Work to be completed
Return, exactly as written, the lines of the material from its top through the line with "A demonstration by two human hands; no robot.", keeping pictures out.

·····

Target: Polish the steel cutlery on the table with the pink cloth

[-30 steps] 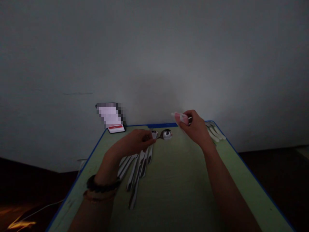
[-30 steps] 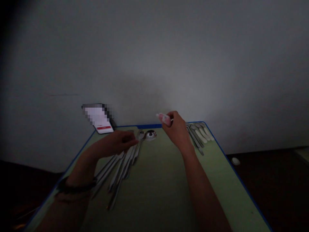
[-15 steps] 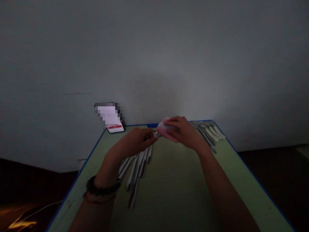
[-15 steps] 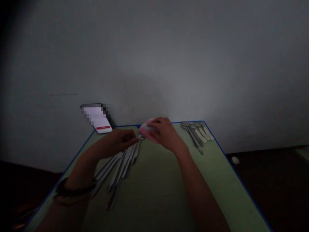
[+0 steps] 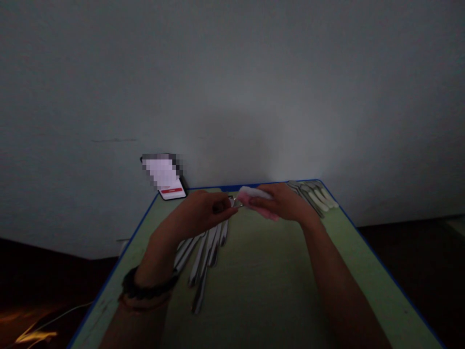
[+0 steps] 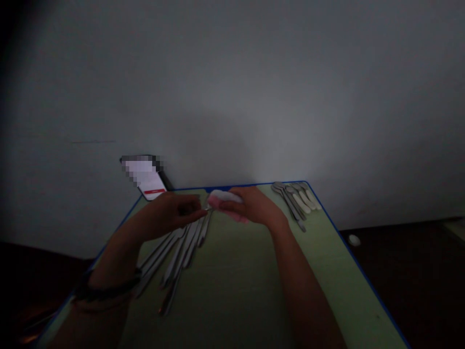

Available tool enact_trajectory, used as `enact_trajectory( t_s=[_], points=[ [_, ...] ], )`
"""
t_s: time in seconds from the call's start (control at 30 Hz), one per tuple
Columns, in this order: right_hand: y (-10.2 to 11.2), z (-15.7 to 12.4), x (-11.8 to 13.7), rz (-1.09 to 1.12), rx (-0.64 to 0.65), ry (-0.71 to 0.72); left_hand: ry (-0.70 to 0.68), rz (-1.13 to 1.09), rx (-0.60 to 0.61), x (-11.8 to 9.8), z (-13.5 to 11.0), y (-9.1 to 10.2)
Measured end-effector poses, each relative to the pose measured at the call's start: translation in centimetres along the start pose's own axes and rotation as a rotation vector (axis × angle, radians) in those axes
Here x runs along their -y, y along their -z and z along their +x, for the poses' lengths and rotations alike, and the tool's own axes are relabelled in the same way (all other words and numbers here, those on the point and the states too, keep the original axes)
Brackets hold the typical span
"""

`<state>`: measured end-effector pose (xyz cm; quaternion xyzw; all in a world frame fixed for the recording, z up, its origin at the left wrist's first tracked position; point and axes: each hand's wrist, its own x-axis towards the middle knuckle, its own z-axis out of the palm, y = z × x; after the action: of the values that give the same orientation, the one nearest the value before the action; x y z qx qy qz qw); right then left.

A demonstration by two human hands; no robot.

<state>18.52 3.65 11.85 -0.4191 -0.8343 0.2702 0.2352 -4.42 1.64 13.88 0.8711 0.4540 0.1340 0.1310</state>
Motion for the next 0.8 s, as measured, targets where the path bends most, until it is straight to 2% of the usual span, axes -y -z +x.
enact_trajectory(
  t_s=[0.13, 0.23, 0.3, 0.4, 0.5, 0.67, 0.73, 0.8],
  points=[
    [0.5, -0.2, 0.4, -0.036, -0.105, 0.000, -0.013, -0.068, -0.046, -0.5, 0.1, -0.1],
    [0.5, -0.1, 0.5, -0.070, -0.248, -0.010, 0.017, -0.133, -0.077, -1.1, 0.3, -0.2],
    [0.3, 0.0, 0.6, -0.089, -0.365, -0.039, 0.029, -0.193, -0.042, -1.4, 0.4, -0.2],
    [-0.1, 0.2, 0.6, -0.061, -0.526, -0.108, 0.005, -0.283, 0.092, -1.6, 0.5, -0.2],
    [-0.7, 0.7, 0.7, 0.045, -0.631, -0.157, 0.006, -0.314, 0.140, -1.5, 0.4, 0.0],
    [-1.8, 1.5, 0.3, 0.253, -0.779, -0.157, 0.017, -0.319, 0.088, -1.0, 0.2, 0.3],
    [-1.9, 1.7, -0.1, 0.413, -0.834, -0.186, 0.017, -0.316, 0.075, -0.7, 0.1, 0.5],
    [-1.9, 1.8, -0.6, 0.649, -0.805, -0.198, 0.024, -0.311, 0.061, -0.5, -0.1, 0.6]
  ],
)
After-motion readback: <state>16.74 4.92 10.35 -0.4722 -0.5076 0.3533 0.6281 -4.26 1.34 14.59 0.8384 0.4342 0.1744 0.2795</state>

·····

Result of this task
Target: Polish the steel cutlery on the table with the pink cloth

[-30 steps] 
[-30 steps] 
[-15 steps] 
[-15 steps] 
[+0 steps] 
[+0 steps] 

Available tool enact_trajectory, used as `enact_trajectory( t_s=[_], points=[ [_, ...] ], )`
"""
t_s: time in seconds from the call's start (control at 30 Hz), one per tuple
Columns, in this order: right_hand: y (-10.2 to 11.2), z (-15.7 to 12.4), x (-11.8 to 13.7), rz (-1.09 to 1.12), rx (-0.64 to 0.65), ry (-0.71 to 0.72); left_hand: ry (-0.70 to 0.68), rz (-1.13 to 1.09), rx (-0.60 to 0.61), x (-11.8 to 9.8), z (-13.5 to 11.0), y (-9.1 to 10.2)
Measured end-effector poses, each relative to the pose measured at the call's start: translation in centimetres along the start pose's own axes and rotation as a rotation vector (axis × angle, radians) in those axes
Here x runs along their -y, y along their -z and z along their +x, for the poses' lengths and rotations alike, and the tool's own axes are relabelled in the same way (all other words and numbers here, those on the point and the states too, keep the original axes)
Brackets hold the typical span
"""

`<state>`: measured end-effector pose (xyz cm; quaternion xyzw; all in a world frame fixed for the recording, z up, its origin at the left wrist's first tracked position; point and axes: each hand's wrist, its own x-axis towards the middle knuckle, its own z-axis out of the palm, y = z × x; after the action: of the values that give the same orientation, the one nearest the value before the action; x y z qx qy qz qw); right then left.

A demonstration by two human hands; no robot.

The exercise requires no additional content.